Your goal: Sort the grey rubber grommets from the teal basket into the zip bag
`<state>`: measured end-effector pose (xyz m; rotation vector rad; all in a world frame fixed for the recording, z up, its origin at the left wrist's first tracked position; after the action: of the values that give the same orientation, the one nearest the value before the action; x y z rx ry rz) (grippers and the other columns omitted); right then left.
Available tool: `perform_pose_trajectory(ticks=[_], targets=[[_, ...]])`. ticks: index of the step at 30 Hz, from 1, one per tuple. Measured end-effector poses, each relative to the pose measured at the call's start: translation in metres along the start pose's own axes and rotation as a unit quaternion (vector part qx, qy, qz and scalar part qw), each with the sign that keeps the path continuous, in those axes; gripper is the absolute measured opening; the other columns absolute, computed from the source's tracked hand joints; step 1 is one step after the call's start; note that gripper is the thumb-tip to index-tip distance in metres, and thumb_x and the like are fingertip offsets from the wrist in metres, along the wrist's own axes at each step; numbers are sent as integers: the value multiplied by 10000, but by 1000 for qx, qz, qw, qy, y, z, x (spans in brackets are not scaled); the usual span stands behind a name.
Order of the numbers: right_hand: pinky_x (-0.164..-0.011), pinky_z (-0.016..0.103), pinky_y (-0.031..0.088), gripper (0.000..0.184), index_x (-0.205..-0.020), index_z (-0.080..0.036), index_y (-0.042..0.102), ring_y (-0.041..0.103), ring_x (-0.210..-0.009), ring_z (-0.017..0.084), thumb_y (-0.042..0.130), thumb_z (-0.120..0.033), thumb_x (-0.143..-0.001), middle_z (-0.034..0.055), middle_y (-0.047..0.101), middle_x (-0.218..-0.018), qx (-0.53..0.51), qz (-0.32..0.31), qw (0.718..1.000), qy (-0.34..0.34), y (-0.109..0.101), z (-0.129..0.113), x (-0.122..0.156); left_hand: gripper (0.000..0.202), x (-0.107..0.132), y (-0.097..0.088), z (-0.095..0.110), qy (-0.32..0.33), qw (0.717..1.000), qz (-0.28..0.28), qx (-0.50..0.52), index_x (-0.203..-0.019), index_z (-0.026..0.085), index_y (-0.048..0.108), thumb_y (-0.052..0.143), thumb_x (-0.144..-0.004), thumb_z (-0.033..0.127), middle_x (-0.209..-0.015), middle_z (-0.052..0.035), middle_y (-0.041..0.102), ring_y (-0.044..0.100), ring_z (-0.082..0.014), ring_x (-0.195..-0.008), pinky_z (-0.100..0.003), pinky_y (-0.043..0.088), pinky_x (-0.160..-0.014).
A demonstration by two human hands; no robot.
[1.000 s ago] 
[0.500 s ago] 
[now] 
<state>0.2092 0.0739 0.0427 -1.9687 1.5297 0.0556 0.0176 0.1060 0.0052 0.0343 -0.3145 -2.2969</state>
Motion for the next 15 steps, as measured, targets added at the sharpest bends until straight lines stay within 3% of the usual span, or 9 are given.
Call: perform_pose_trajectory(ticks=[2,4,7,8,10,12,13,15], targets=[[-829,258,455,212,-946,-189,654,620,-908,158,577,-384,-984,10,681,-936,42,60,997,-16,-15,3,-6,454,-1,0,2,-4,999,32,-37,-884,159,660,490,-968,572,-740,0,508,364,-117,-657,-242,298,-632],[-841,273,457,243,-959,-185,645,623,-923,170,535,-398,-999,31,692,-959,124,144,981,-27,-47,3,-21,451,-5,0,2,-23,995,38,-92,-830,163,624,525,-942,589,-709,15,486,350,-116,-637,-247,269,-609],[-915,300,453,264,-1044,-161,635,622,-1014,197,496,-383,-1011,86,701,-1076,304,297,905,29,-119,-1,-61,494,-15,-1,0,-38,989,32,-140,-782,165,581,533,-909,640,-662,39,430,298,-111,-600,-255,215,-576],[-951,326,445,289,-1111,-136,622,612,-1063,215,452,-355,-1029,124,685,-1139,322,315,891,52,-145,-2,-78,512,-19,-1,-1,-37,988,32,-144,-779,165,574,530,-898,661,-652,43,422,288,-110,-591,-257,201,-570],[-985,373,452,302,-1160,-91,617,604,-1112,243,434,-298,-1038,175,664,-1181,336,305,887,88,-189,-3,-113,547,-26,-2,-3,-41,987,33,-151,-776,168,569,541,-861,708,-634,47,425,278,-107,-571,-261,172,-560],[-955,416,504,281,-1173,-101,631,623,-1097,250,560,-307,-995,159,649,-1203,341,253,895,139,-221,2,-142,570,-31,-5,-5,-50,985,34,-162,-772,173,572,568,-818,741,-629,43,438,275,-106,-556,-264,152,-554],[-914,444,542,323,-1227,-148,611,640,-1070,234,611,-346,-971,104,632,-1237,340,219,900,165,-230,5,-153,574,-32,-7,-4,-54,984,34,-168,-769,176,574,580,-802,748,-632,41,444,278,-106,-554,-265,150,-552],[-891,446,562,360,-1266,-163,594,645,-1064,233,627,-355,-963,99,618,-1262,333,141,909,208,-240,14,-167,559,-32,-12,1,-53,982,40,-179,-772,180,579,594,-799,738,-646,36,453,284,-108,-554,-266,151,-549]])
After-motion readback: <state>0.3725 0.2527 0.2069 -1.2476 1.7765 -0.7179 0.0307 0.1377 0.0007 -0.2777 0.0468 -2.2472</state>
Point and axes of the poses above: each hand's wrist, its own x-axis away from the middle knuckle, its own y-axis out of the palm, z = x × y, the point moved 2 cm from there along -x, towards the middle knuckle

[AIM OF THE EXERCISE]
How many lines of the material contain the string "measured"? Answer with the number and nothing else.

[RESULT]
3